Incipit #64

11 luglio 2016


«Stimato signore, secondo un’antica usanza della nostra zona, quando nasceva un bambino gli si dava il nome di una parte o di un organo del corpo. Ad esempio Chen Bi, Chen il Naso, Zhao Yan, Zhao l’Occhio, Wu Dachang, Wu le Budella, Sun Jian, Sun la Spalla… Io non ho mai indagato sull’origine di tale consuetudine, forse era fondata su una motivazione di natura psicologica, cioè la convinzione che “coloro che hanno un nome umile vivono più a lungo”, oppure era semplicemente un’evoluzione dell’idea delle madri che ogni figlio è carne della loro carne. Ai nostri giorni quest’usanza non è più in voga, i genitori moderni non amano chiamare i propri figlioli con quei nomi bizzarri. Ora, i bambini della nostra zona possiedono i nomi eleganti e originali dei personaggi delle serie televisive di Hong Kong e Taiwan, oppure di quelle giapponesi e coreane. La maggior parte di coloro che si chiamavano come una parte del corpo hanno sostituito il proprio nome con qualcosa di più raffinato, anche se c’è ancora qualcuno che l’ha conservato, come Chen Er, Chen l’Orecchio, e Chen Mei, Chen il Sopracciglio.

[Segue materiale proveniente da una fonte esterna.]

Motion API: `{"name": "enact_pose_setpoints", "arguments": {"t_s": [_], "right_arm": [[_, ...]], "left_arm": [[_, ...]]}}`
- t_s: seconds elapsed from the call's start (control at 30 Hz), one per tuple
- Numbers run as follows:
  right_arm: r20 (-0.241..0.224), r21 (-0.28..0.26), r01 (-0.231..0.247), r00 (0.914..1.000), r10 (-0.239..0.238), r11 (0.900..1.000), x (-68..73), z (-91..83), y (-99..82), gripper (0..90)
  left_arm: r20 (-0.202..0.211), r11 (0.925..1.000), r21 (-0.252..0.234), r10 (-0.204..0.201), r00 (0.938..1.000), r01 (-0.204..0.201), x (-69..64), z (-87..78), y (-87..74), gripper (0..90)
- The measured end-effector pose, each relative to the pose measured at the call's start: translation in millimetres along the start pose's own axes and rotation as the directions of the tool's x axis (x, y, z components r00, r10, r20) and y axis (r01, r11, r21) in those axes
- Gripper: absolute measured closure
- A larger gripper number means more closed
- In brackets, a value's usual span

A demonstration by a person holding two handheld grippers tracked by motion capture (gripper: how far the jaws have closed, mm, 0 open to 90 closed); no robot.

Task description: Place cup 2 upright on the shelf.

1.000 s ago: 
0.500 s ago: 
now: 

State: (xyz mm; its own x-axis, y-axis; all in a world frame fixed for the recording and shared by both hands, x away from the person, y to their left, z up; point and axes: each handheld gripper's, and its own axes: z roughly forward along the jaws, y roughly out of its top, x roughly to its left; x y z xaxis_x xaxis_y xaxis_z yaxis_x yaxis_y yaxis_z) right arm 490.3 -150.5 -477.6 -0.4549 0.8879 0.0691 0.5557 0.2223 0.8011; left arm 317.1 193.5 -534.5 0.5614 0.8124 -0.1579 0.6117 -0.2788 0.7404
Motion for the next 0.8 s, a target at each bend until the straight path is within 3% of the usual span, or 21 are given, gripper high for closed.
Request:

Chen Bi, il padre di Chen Er e Chen Mei, era un mio compagno delle elementari, siamo amici sin dai tempi dell’infanzia. Nell’autunno del 1960, abbiamo iniziato a frequentare la scuola elementare Dayanglan, Il grande ovile. Erano gli anni della carestia e i ricordi impressi più profondamente nella mia memoria hanno a che vedere con il cibo. Come la storia, che ho raccontato una volta, di quando abbiamo mangiato il carbone. In molti hanno pensato che fossero fandonie, invenzioni, ma io le giuro sul nome di mia zia che è la pura verità.»